Source material:
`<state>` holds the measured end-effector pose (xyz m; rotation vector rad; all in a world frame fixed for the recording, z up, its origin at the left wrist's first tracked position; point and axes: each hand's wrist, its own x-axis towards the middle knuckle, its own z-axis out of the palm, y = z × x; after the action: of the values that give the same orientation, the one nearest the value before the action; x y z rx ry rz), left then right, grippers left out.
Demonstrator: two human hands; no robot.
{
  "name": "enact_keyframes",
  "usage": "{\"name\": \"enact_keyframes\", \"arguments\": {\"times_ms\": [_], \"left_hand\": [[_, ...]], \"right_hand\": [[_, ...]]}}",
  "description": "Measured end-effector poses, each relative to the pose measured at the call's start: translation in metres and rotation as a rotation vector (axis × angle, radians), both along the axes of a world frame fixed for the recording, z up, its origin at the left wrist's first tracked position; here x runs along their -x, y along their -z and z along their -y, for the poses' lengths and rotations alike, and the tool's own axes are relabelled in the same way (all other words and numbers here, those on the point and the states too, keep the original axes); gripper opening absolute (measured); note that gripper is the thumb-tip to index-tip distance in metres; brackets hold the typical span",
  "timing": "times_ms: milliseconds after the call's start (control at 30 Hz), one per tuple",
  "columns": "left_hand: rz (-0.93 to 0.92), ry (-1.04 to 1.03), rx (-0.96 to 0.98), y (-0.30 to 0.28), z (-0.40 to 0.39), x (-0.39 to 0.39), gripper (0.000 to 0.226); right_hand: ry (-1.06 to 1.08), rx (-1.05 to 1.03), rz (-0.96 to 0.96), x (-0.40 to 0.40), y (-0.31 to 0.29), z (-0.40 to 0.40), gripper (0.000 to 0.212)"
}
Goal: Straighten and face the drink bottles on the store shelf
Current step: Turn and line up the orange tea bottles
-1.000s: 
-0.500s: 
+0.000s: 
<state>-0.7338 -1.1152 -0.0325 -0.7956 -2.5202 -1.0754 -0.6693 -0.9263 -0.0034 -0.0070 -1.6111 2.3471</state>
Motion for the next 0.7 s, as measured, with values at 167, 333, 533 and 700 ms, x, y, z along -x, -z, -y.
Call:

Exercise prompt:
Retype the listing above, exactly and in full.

Task output:
`<state>` holds the measured end-effector pose (xyz m; rotation vector rad; all in a world frame fixed for the recording, z up, its origin at the left wrist's first tracked position; point and axes: each hand's wrist, its own x-axis towards the middle knuckle, its own z-axis out of the palm, y = z × x; after the action: of the values that give the same orientation, the one nearest the value before the action; x y z rx ry rz), left then right, grippers left out.
Demonstrator: two human hands; no robot.
{
  "name": "enact_keyframes",
  "usage": "{\"name\": \"enact_keyframes\", \"arguments\": {\"times_ms\": [_], \"left_hand\": [[_, ...]], \"right_hand\": [[_, ...]]}}",
  "description": "Measured end-effector poses, each relative to the pose measured at the call's start: translation in metres and rotation as a rotation vector (axis × angle, radians), both along the axes of a world frame fixed for the recording, z up, its origin at the left wrist's first tracked position; here x runs along their -x, y along their -z and z along their -y, for the poses' lengths and rotations alike, and the tool's own axes are relabelled in the same way (all other words and numbers here, those on the point and the states too, keep the original axes); gripper opening absolute (measured); note that gripper is the thumb-tip to index-tip distance in metres; brackets hold the typical span",
  "timing": "times_ms: milliseconds after the call's start (control at 30 Hz), one per tuple",
  "columns": "left_hand: rz (-0.93 to 0.92), ry (-1.04 to 1.03), rx (-0.96 to 0.98), y (-0.30 to 0.28), z (-0.40 to 0.39), x (-0.39 to 0.39), gripper (0.000 to 0.226); right_hand: ry (-1.06 to 1.08), rx (-1.05 to 1.03), rz (-0.96 to 0.96), x (-0.40 to 0.40), y (-0.31 to 0.29), z (-0.40 to 0.40), gripper (0.000 to 0.212)"
}
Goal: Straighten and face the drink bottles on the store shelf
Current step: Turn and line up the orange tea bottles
-1.000s: 
-0.500s: 
+0.000s: 
<state>-0.7338 -1.1152 -0.0325 -0.7956 -2.5202 -1.0754 -0.6693 -0.9263 -0.0034 -0.0070 -1.6111 2.3471</state>
Motion for the next 0.7 s, as measured, with values at 167, 333, 533 and 700 ms, x, y, z along -x, -z, -y.
Call:

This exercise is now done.